I've been a little sedentary lately - who knew having your leg cut open and the varicose veins pulled out would hurt quite that much?

In retrospect I suppose I should have expected something of the kind; but meh - still worth it in the long run I think and the stitches come out Wednesday ;)

I've been in a slightly retrospective mood today - I've been moderating the Fitness forum on caloriecount.about.com for a few years and made some great friends - some who've moved on, but I still remember them fondly; got and given a lot of help in the process, lost 63lbs of fat and gained a fair few pounds of muscle, maintained my loss for a year. Oh, going back to school was a big thing too, and has been keeping me busy from time to time, but... yeah; I've discovered new passions in the course of this.

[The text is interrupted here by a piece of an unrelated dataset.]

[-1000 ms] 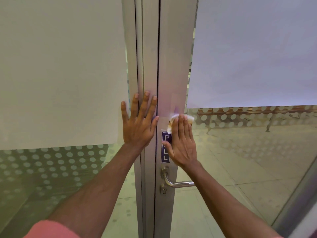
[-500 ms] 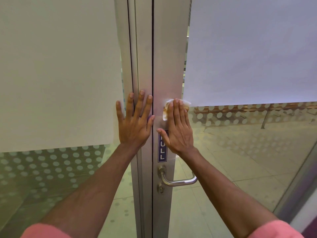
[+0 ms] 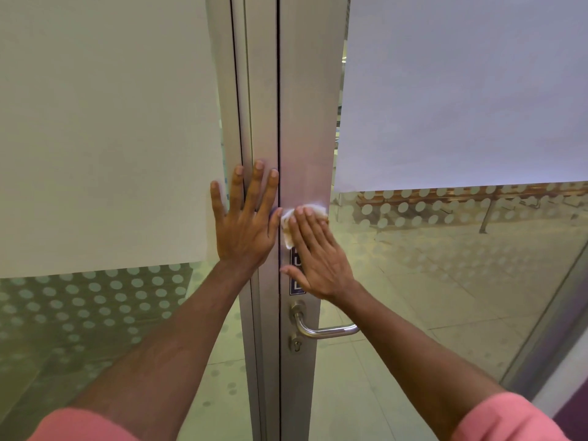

And I am still thinking that - yeah; I should do more to make people see that Fitness is not one thing. It's about answering the question: "What do you want to be fit for".

Choose to be fit for your life. It's not about how much you squat or bench press, it's not about how fast your run or how high you jump, it's not about how many goals you score or the medals you collect. It's about being alive and being comfortable in your skin and feeling capable of living joyfully in your body.

I think this gets lost sometimes.

It's not about looking fit; it's about being fit - for your life.

So tell me - what does fitness mean to you?